Summary

This paper presents a field-proven case study from Abu Dhabi demonstrating how a dual-zone smart completion system—integrating interval control valves (ICVs), permanent downhole gauges (PDHGs), gas lift mandrels (GLMs), and advanced digital solutions—successfully restored production in an integrity-challenged mature well. The study details how real-time zonal control and digital zonal allocation enabled selective and commingled production, eliminated the need for a replacement well, and delivered measurable production uplift and capital savings.

What value did the solution deliver?

Postcompletion results confirmed significant operational and reservoir performance gains:

• approximately 1,000 BOPD from the upper zone with <2% water cut
• additional 300–400 BOPD from the lower zone during commingled production
• ~25% incremental inflow improvement versus pretreatment conditions
• natural lift support for the lower zone provided by the upper zone, eliminating artificial lift
• capex savings of USD 4.8 million by avoiding a replacement well
• zonal flow allocation via a digital solution, which enabled commingled production through a single-string intelligent completion instead of the complex dual-string design used historically.

Operational efficiencies included eliminating future rigless workovers, reducing reliance on wireline gradient surveys and PLTs, and enabling dynamic inflow optimization through real-time monitoring.

What are smart completions and how do they enhance zonal production control?

Smart completions enable reservoir-level control and monitoring by integrating downhole flow control and sensing technologies into the completion string. In this case, the system included

• dual-zone hydraulic Vana™ interval control valves (ICVs) with multiple choke positions
• permanent downhole gauges (PDHGs) for pressure and temperature monitoring
• gas lift mandrels (GLMs) for future artificial lift flexibility
• a programmable surface control system for automated valve actuation.

Together, these components allowed operators to remotely adjust inflow from each reservoir zone, monitor downhole conditions in real time, and manage production without rig-based or wireline intervention.

Learn more about SLB intelligent completion technologies.

Why is this a breakthrough for mature field redevelopment?

The candidate well had been shut in due to casing communication, water holdup, and integrity constraints that threatened access to one of the reservoir zones.

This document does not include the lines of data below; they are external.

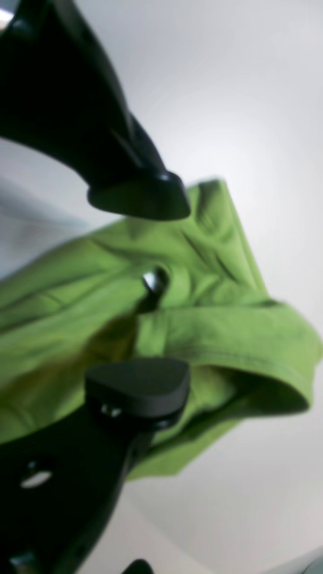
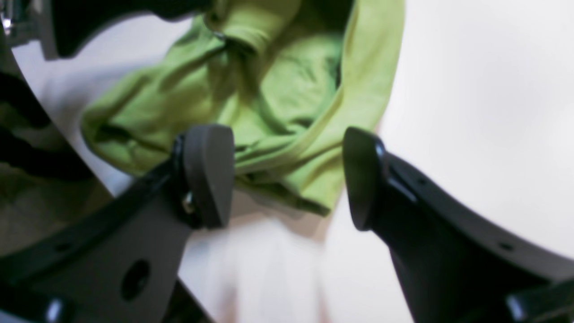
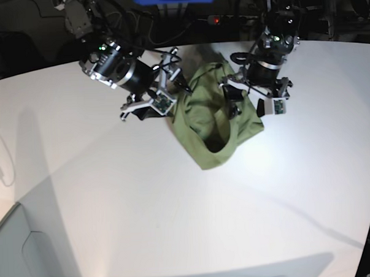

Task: Fold the T-shirt properly
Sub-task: 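Lower the left gripper and grasp the shirt's other corner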

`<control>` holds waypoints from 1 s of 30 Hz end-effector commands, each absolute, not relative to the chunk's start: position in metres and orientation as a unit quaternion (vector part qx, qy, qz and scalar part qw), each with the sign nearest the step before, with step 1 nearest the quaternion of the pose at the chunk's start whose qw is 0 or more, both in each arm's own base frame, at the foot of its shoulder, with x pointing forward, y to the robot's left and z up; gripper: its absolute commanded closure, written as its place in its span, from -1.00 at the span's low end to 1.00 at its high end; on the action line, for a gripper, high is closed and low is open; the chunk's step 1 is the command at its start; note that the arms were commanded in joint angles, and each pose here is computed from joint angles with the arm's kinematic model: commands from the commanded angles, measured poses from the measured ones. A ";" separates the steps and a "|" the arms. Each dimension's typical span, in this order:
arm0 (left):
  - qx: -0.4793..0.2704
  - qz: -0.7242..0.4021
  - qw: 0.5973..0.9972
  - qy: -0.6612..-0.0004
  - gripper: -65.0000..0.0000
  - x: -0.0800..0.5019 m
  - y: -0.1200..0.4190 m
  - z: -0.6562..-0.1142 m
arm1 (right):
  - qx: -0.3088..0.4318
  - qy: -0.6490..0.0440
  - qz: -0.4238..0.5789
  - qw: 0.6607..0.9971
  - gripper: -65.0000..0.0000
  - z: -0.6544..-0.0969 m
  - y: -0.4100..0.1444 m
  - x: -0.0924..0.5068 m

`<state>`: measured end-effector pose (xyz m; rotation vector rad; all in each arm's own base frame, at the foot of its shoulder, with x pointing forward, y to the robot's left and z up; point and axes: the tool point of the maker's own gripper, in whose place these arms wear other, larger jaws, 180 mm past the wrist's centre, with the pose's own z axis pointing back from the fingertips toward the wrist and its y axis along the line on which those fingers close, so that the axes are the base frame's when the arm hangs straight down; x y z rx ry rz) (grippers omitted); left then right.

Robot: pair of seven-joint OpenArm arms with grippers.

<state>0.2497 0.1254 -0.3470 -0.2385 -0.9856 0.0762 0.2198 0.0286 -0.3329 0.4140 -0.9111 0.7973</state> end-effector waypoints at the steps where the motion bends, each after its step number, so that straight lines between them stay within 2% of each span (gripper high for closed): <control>1: -0.119 0.032 0.861 -0.493 -0.42 0.258 0.123 -0.337 | 0.205 -0.445 0.367 0.791 -0.13 -0.320 0.033 0.222; 21: -0.151 0.006 0.855 -0.496 -0.42 0.263 0.095 -0.329 | 0.205 -0.442 0.367 0.793 -0.13 -0.322 0.033 0.222; 30: -0.150 0.012 0.866 -0.477 -0.41 0.271 0.097 -0.350 | 0.202 -0.439 0.368 0.794 -0.13 -0.324 0.032 0.222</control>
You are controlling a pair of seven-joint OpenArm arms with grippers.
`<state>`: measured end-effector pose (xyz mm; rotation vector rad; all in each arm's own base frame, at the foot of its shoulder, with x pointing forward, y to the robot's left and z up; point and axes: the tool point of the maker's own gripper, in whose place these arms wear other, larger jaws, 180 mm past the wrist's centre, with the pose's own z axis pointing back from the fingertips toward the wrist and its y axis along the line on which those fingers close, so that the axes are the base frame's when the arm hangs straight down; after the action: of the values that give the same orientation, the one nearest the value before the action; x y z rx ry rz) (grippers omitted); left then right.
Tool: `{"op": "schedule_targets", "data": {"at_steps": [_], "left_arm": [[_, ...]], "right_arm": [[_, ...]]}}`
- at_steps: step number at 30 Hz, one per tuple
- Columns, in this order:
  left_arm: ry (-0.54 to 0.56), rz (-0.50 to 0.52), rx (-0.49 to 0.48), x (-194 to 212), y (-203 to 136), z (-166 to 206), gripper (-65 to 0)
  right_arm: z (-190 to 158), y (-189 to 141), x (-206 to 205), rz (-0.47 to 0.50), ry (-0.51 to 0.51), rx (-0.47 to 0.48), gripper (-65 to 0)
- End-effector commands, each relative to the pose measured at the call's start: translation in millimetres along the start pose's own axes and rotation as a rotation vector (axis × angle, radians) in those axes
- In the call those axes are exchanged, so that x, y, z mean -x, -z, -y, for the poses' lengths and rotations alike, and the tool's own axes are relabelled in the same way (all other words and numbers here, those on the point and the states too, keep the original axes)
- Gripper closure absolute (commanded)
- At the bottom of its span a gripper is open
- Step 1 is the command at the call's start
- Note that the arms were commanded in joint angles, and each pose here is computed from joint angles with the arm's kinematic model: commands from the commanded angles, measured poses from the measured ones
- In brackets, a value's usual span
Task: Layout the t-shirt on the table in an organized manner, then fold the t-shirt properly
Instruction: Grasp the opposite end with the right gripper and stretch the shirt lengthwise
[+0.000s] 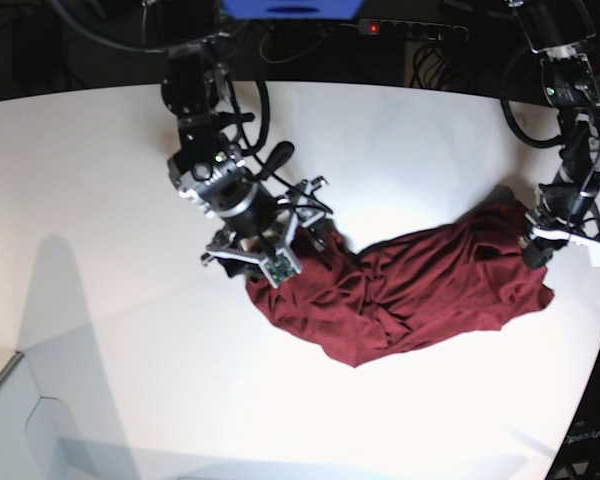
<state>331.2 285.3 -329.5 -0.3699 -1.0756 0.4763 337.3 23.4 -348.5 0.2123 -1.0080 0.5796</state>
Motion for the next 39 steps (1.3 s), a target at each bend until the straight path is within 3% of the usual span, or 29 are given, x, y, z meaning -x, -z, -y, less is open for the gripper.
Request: {"op": "schedule_targets", "data": {"at_steps": [1, 5, 8, 10, 14, 15, 21, 27, 32, 39], "left_arm": [[0.016, 0.054, 0.027, -19, -1, 7, -0.3], [0.016, 0.051, 0.024, -18, -1, 6, -0.2], [0.018, 0.044, 0.018, -16, -3, 4, -0.2], [0.021, 0.044, 0.017, -17, -3, 3, -0.2], [0.005, 0.062, -0.012, -23, -7, -10, -0.2], [-0.007, 0.068, -0.025, -25, -7, -16, -0.2], [-0.051, 0.153, -0.094, -50, -26, -46, -0.2], [-0.049, 0.217, -0.108, -77, -36, -53, -0.2], [-0.013, 0.265, -0.083, -94, -44, -38, -0.2], [-0.009, 0.291, -0.053, -105, -40, -25, -0.2]], "right_arm": [[3, 3, -22, 0.061, 0.0, 0.002, -46.9], [4, 18, -16, 0.026, 0.0, -0.015, -46.5], [4, 28, -10, -0.002, 0.0, -0.029, -40.7], [4, 33, -7, -0.015, 0.0, -0.035, -30.7], [13, 33, -14, -0.002, -0.005, -0.017, -1.3], [22, 32, -15, 0.0, 0.007, 0.003, 0.0], [124, -14, -52, 0.141, 0.104, 0.264, 0.0], [189, -52, -95, 0.263, 0.135, 0.43, 0.0], [214, -64, -117, 0.318, 0.151, 0.482, 0.0], [215, -51, -125, 0.32, 0.157, 0.457, 0.0]]}}
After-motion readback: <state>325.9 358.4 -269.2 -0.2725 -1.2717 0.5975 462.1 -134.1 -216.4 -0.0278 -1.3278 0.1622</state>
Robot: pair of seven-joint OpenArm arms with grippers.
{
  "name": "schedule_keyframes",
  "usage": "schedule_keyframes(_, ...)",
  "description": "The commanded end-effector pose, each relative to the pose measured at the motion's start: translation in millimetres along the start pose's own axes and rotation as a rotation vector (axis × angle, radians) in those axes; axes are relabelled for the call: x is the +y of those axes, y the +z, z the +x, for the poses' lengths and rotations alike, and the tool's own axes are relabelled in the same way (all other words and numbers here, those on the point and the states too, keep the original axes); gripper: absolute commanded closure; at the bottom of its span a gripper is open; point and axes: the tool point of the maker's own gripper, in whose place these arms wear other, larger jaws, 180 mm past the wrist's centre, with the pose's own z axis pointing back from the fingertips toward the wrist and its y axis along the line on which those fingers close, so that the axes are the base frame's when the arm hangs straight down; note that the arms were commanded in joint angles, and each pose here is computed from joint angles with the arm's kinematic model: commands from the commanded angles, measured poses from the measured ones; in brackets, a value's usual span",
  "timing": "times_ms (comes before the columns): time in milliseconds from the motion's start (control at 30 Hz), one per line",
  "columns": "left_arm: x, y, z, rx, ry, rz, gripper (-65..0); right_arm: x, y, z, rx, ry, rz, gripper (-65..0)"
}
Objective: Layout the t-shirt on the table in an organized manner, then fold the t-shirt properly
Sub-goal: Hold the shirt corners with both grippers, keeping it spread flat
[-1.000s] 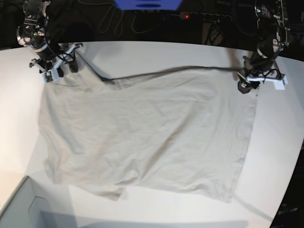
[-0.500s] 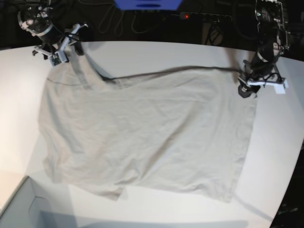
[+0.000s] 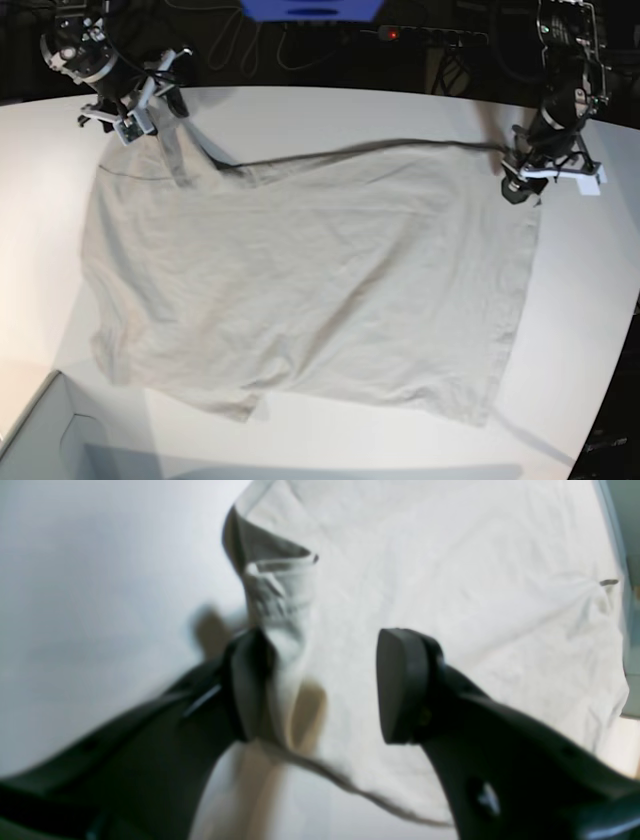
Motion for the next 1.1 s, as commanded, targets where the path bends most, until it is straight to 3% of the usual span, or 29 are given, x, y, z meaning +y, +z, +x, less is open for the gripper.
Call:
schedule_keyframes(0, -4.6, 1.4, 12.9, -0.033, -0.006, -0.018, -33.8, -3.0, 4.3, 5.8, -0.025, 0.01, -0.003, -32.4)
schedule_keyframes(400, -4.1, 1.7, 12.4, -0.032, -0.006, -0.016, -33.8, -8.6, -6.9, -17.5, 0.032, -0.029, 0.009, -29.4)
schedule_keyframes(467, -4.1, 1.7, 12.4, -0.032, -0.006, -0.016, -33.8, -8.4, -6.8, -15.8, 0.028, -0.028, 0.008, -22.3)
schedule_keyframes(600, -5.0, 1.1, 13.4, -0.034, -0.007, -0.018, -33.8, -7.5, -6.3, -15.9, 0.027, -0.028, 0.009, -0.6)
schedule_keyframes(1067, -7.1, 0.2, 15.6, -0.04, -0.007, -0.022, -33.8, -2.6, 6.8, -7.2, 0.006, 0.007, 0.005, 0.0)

Instead of abandoning a zone or drilling a replacement well, the operator implemented a dual-zone smart completion as a rehabilitation strategy.

Key breakthroughs included

• successful deployment of intelligent completions in a high-risk integrity well
• restoration of dual-zone access after section milling and 7-in liner tieback
• full hydraulic and electrical integrity verified to 6,500 psi
• seamless integration of completion hardware with digital zonal allocation workflows.

This approach established a repeatable framework for rehabilitating mature wells with complex integrity and flow challenges.

Abstract

To maximize production across two distinct reservoirs, ADNOC onshore initiated the deployment of its first smart completion in a high-risk integrity well. This study outlines the planning and execution phases, highlighting the successful use of a light workover rig to install a completion equipped with interval control valves (ICVs), permanent downhole gauges (PDHGs), and gas lift mandrels (GLMs) into a 7-in casing tieback. The solution enhanced zonal isolation, improved inflow performance, and enabled real-time inflow/outflow control, preparing the well for sustained natural flow without further intervention.

Comprehensive engineering simulations, risk assessments, and system integration tests were conducted to validate tool functionality and the deployment of multiple control lines through the packer, ICVs, and PDHGs. Collaboration between ADNOC onshore and SLB ensured site readiness and special equipment provisioning through multiple rig visits and continuous evaluations.

The wellbore was meticulously cleaned to remove debris that could obstruct the installation of smart completion assemblies. Challenges encountered at various depths were resolved using scrapers, magnets, and junk baskets. After reaching target depth, wireline operations confirmed packer setting depths. These cleaning techniques offer valuable reference for similar operations across the UAE and internationally.

The smart completion enabled real-time control, production optimization, improved zonal isolation, and inflow control via dual-sensor monitoring, which can result in higher production rates and improved efficiency. By monitoring downhole conditions in real-time, operators can quickly detect and address any production issues, reducing downtime and increasing well availability. It also eliminated the need for a replacement well, rigless workovers for selective production, wireline gradient surveys, and PLTs for zonal allocation—delivering significant operational efficiencies and cost savings.

This case study demonstrates the successful deployment of smart completion technology in a challenging environment, showcasing the benefits of real-time monitoring and control for enhanced reservoir management and hydrocarbon recovery. It provides actionable insights and best practices for future smart completion projects in similar scenarios.